What number of lines in the entries hold the string "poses"? Answer with it alone.
[[ Data for review open ]]
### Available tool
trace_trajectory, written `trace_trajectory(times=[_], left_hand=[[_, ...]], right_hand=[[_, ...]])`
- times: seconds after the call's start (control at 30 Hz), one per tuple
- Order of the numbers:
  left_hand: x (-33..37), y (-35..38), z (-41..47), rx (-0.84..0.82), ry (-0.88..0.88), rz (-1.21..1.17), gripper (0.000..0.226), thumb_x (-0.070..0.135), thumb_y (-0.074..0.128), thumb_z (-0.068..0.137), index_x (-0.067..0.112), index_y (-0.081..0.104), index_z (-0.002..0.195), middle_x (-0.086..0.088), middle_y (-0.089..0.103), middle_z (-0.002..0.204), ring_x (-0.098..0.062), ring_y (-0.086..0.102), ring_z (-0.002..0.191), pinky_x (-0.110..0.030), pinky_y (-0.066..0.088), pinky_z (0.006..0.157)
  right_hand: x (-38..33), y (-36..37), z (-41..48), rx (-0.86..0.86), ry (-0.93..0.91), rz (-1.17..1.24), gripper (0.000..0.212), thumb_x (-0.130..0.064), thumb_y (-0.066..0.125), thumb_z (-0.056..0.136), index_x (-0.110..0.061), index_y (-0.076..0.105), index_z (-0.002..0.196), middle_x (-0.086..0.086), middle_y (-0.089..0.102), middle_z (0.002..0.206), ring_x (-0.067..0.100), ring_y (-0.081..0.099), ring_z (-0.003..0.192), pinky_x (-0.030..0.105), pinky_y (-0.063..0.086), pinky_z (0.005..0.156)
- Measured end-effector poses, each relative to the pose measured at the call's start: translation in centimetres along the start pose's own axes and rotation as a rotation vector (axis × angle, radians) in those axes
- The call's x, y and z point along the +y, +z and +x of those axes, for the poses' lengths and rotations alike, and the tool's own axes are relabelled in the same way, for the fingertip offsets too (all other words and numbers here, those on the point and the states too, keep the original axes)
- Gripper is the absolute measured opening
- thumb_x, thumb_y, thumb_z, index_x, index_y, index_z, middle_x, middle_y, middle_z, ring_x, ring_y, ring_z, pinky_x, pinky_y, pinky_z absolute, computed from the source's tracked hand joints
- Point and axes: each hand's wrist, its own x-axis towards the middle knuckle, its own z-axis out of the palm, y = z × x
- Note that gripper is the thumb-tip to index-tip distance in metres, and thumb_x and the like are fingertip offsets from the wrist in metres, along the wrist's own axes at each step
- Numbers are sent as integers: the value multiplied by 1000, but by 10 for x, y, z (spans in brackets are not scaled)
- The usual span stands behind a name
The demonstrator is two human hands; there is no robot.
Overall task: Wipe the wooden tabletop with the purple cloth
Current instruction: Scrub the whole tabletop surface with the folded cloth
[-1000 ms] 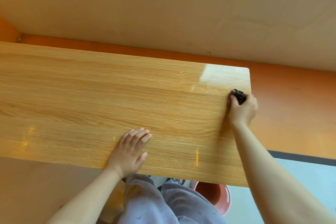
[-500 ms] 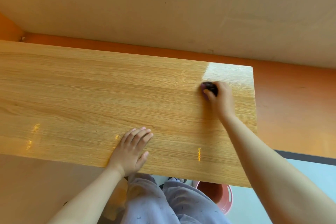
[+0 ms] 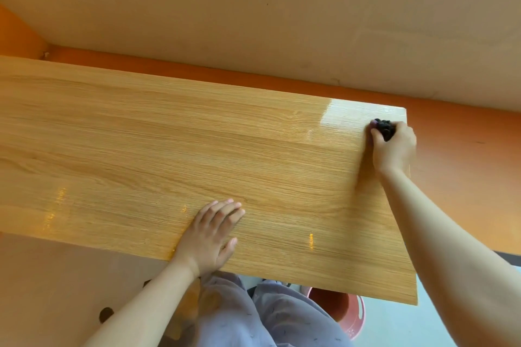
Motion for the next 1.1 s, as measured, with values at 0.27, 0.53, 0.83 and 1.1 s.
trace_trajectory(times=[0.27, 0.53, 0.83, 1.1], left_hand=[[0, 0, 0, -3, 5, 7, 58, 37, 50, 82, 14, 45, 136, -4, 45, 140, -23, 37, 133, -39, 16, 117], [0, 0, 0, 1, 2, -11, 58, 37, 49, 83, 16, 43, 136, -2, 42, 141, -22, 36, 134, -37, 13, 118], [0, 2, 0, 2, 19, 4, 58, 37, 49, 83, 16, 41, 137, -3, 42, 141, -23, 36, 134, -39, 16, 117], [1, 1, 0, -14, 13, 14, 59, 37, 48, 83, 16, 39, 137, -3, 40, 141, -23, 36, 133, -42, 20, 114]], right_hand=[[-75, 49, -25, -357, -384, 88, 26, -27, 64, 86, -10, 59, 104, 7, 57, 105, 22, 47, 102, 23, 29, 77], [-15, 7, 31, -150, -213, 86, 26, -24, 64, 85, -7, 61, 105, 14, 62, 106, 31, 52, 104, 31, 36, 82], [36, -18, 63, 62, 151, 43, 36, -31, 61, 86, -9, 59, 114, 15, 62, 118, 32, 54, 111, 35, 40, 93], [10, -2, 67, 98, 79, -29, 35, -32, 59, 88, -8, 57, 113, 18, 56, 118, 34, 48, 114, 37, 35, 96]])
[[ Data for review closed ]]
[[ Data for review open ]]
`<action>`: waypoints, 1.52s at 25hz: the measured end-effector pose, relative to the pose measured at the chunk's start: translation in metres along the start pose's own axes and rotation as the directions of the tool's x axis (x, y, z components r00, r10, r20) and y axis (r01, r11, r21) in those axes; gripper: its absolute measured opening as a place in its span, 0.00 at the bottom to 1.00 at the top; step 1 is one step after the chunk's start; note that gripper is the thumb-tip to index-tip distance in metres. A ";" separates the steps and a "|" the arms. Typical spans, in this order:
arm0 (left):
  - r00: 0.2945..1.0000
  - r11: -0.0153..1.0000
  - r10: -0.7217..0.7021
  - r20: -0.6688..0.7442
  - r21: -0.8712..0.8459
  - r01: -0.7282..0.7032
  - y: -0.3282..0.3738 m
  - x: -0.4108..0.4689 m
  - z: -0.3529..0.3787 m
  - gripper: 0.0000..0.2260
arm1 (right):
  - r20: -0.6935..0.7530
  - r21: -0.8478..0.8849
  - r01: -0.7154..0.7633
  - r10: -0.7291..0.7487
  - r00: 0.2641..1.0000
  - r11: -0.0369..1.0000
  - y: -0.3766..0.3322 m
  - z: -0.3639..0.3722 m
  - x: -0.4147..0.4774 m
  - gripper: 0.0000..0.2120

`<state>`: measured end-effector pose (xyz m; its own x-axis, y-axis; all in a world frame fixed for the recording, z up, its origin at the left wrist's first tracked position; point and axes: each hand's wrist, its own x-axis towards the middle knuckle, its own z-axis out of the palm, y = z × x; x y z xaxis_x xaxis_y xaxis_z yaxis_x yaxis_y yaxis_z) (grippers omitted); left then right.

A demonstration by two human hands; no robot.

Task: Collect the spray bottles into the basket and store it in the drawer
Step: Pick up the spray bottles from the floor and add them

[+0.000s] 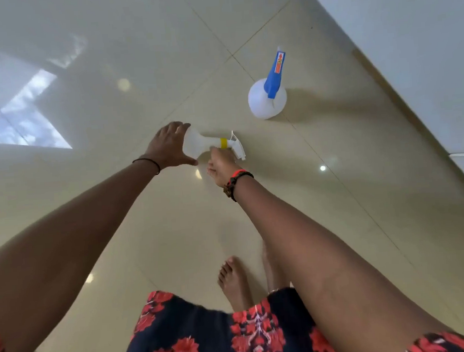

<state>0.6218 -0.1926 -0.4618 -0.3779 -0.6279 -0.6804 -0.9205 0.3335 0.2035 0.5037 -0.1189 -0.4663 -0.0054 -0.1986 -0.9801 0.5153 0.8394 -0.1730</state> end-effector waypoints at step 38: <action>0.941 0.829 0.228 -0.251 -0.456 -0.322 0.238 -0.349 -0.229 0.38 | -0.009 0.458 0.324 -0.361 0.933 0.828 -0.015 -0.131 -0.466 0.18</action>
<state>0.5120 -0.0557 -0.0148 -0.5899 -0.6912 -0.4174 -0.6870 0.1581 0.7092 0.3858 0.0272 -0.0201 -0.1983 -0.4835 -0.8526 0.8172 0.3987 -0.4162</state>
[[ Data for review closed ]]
- **Reply to the exercise**:
2